The patient is frequently admitted to stabilize the medication, prevent him from hurting himself or others, protect him from suicidal or homicidal ideas, to provide basic care, food, hygiene, reduce the level of stress and help him structure his daily activities. The duration will depend on the severity of the condition and the availability of resources for outpatient treatment..

At first individual psychotherapy is contraindicated, but not group or family therapy, which are usually very beneficial. Psychosocial interventions strengthen the person's ability to cope with stress or adapt to the effects of illness.

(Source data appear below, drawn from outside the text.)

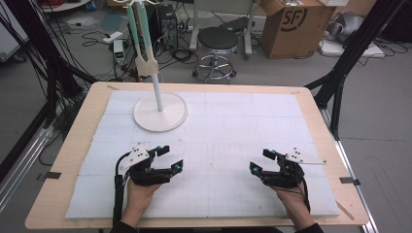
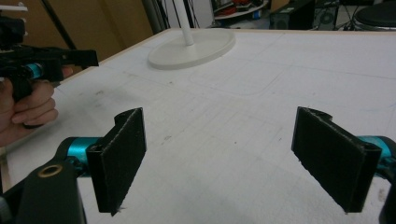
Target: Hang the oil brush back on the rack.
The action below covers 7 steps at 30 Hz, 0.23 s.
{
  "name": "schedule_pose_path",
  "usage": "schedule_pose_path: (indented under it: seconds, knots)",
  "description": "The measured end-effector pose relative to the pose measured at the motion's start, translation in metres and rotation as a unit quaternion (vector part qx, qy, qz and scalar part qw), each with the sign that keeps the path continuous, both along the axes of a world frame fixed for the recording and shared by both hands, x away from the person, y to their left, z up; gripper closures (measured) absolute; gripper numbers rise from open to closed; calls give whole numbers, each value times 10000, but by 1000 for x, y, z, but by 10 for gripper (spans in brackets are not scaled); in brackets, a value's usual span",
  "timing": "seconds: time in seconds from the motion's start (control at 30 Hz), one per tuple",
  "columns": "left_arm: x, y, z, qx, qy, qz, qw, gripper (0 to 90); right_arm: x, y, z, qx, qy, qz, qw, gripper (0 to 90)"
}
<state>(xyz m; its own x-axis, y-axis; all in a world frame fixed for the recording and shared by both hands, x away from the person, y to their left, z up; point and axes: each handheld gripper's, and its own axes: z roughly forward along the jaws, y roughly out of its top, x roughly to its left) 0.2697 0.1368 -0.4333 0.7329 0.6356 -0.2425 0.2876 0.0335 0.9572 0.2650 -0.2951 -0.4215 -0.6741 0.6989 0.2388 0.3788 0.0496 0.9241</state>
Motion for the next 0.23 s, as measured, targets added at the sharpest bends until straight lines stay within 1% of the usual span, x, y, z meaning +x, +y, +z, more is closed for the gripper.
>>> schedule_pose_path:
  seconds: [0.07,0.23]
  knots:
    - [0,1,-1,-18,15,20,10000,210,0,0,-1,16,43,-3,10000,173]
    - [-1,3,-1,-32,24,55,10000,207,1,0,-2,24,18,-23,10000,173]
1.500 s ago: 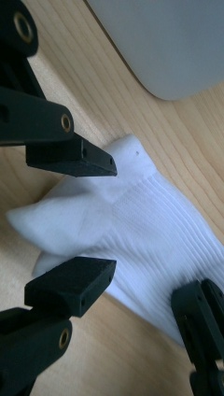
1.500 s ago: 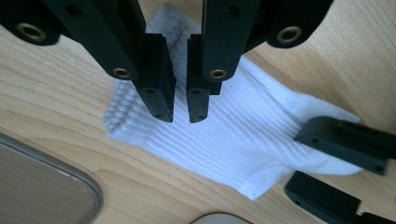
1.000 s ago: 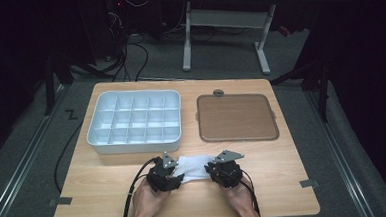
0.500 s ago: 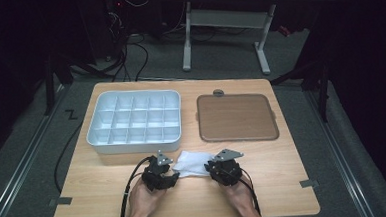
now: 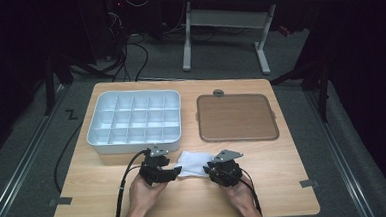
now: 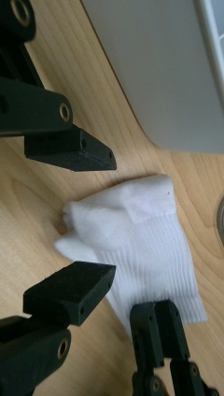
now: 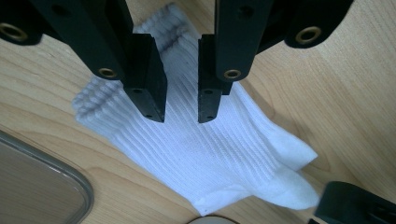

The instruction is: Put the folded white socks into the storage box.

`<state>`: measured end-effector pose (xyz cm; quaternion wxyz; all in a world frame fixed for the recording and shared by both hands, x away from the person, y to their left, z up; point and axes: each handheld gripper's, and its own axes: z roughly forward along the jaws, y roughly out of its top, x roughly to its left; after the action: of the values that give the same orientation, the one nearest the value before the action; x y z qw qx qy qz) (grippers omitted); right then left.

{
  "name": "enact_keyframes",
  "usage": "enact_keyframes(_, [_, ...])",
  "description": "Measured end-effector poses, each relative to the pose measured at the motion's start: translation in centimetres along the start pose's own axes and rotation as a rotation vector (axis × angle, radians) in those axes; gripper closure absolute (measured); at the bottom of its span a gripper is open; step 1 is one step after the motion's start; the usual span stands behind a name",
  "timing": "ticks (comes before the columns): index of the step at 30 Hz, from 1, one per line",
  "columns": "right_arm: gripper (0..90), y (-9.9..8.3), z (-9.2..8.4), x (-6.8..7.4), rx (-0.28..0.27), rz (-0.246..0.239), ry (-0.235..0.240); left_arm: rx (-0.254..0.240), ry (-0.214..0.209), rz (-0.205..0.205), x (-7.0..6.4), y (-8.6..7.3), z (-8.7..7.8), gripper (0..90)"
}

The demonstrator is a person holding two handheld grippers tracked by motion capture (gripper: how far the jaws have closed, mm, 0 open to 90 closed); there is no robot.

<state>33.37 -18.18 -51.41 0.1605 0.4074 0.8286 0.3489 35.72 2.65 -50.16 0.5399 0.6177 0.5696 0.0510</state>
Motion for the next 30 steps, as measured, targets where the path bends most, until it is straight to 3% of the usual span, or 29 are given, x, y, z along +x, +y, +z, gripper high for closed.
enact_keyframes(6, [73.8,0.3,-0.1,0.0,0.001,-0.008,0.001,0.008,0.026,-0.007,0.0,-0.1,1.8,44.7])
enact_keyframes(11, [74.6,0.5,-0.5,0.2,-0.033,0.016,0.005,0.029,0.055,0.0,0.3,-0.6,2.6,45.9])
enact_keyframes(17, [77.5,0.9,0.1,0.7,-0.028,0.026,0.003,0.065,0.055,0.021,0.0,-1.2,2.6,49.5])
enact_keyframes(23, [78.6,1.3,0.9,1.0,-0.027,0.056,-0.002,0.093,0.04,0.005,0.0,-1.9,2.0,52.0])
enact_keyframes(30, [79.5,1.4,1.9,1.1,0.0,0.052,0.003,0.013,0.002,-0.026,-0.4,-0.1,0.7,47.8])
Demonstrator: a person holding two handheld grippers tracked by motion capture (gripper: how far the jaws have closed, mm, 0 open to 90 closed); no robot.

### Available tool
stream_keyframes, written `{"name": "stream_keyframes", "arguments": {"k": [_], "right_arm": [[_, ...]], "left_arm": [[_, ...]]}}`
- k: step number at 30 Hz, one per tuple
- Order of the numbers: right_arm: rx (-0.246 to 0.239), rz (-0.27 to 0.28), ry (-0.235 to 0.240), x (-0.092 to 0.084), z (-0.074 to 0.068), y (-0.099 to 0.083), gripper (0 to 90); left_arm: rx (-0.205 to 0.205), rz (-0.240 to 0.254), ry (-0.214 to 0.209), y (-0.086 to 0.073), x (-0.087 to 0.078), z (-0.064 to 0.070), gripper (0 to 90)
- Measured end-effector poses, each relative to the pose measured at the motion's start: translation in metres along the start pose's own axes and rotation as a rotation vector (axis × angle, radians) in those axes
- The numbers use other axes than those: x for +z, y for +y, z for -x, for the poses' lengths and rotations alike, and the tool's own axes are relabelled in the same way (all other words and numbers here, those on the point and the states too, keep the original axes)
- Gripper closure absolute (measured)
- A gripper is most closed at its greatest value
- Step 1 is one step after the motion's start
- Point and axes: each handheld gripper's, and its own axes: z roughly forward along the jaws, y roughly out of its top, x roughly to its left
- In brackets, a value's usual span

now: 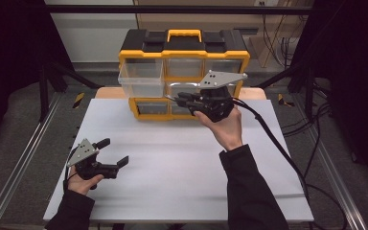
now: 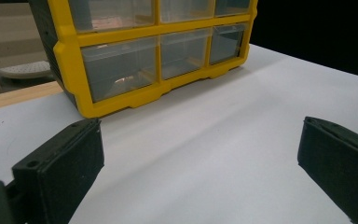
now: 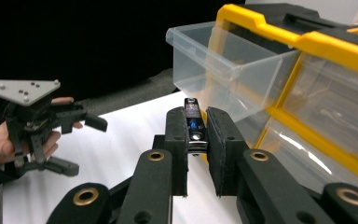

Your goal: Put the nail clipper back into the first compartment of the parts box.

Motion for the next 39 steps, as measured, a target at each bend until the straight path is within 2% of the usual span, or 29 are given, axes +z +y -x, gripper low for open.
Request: {"name": "stream_keyframes", "arguments": {"k": [23, 39], "right_arm": [[0.026, 0.03, -0.019, 0.019, 0.019, 0.026, 79.4], [0.016, 0.008, -0.039, 0.05, 0.027, 0.048, 79.4]], "left_arm": [[-0.005, 0.0, 0.001, -0.001, -0.001, -0.001, 0.1], [-0.009, 0.004, 0.002, -0.001, -0.001, -0.003, 0.1]]}}
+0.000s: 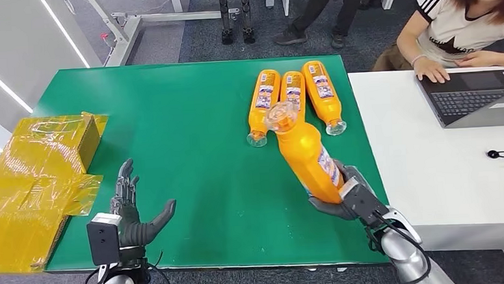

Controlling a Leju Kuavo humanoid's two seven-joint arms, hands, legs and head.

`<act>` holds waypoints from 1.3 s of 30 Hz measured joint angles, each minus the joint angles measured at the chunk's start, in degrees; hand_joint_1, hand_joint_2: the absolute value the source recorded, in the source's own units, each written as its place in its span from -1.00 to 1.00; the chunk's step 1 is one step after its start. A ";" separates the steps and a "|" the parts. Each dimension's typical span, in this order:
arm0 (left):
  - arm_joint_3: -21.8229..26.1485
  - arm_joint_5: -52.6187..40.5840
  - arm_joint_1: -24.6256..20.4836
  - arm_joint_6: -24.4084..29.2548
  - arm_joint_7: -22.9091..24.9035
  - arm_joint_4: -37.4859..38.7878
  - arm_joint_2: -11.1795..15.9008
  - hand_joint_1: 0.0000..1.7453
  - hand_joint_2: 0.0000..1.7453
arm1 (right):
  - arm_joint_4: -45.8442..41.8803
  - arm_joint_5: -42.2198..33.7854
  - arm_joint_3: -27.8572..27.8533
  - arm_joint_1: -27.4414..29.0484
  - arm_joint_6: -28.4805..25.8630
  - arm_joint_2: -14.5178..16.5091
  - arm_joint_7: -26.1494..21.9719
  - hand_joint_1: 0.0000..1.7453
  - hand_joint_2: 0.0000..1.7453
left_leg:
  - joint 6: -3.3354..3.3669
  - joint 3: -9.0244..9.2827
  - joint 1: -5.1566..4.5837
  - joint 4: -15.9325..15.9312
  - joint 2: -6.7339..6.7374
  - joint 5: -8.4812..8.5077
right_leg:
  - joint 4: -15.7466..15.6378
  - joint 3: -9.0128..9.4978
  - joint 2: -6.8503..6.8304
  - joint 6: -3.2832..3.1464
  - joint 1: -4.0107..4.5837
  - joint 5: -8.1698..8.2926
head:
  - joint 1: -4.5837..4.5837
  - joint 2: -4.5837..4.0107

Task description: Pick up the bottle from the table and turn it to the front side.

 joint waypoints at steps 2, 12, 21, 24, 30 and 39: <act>0.45 0.58 -0.18 -1.97 0.55 -0.33 0.37 -1.00 1.00 | -2.43 0.28 -2.88 2.61 -0.34 0.45 -0.35 1.00 1.00 | 0.01 0.00 -0.01 0.00 0.01 -0.02 | -0.01 -0.02 0.01 0.04 -0.01 -0.03 | 0.00 0.00; -1.63 6.45 -15.36 -18.21 6.19 3.93 1.47 -1.00 1.00 | -0.53 1.48 -5.07 1.35 -1.12 8.57 -3.56 1.00 1.00 | -0.13 -0.03 0.03 0.00 0.08 0.27 | 0.13 -0.13 0.06 -0.13 0.01 0.21 | 0.00 0.00; -8.58 15.89 -37.10 -28.75 13.38 15.40 -1.42 -1.00 1.00 | 13.81 -3.42 2.17 -15.79 -0.49 18.93 -4.14 1.00 1.00 | -0.15 -0.07 0.02 0.01 0.34 0.61 | 0.20 -0.30 0.33 -0.26 0.00 0.54 | -0.01 0.00; -10.15 17.68 -40.23 -30.01 14.64 17.26 -2.33 -1.00 1.00 | 16.78 -3.65 4.55 -19.19 -0.80 20.93 -3.45 1.00 1.00 | -0.15 -0.11 0.03 0.01 0.32 0.60 | 0.20 -0.34 0.32 -0.26 0.00 0.54 | -0.01 0.00; -12.30 18.98 -43.15 -31.70 16.21 18.44 -2.98 -1.00 1.00 | 19.67 -3.19 7.50 -22.60 -1.75 22.32 -1.38 1.00 1.00 | -0.15 -0.18 0.02 0.00 0.32 0.59 | 0.19 -0.40 0.32 -0.27 0.00 0.52 | -0.01 0.00; -13.56 20.48 -45.33 -33.24 18.06 19.59 -2.73 -1.00 1.00 | 22.37 -1.81 8.70 -24.95 -1.75 22.29 -0.40 1.00 1.00 | -0.15 -0.18 0.01 0.00 0.33 0.60 | 0.18 -0.40 0.32 -0.26 0.00 0.52 | -0.01 0.00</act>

Group psychotherapy is very useful for social skills training. They allow the social and occupational rehabilitation of the patient, who learns to relate to others and to deal with daily life after contracting the disease. The important thing is that they can have an appropriate behavior within the home as well as a better social life.

It should also include:

  • Complex skills training (everyday skills).
  • Family intervention.
  • Prediction of relapse.
  • Training in protective factors.


  • Díaz Marsá M, Coping with Schizophrenia. Guide for patients and families. Approach Editorial S.C. 2013.
  • APA Clinical Guidelines. American Psychiatric Association. Practice guidelines for the treatment of patients with schizophrenia. 2004
  • Lemos, S. (2009). Assessment of the CPG on Schizophrenia and Incipient Psychotic Disorder. Infocop Online
  • López M, Laviana M, Fernández L, López A, Rodríguez AM, Aparicio A. The fight against stigma and discrimination in mental health. A complex strategy based on the information available. Rev Asoc Esp Neuropsi. 2008; 101: 43-83.
  • Travé, J. and Pousa, E. (2012). Efficacy of Cognitive-Behavioral Therapy in patients with recent-onset psychosis: a review. Psychologist Papers, 33, 48-59
  • American Psychiatric Association. (2013). Diagnostic and Statistical Manual of Mental Disorders (5th Edition). Madrid: Editorial Médica Panamericana.
  • Caballo, V., Salazar, I. and Carrobles, J. (2014). Manual of psychopathology and psychological disorders. Madrid: Pyramid Editions.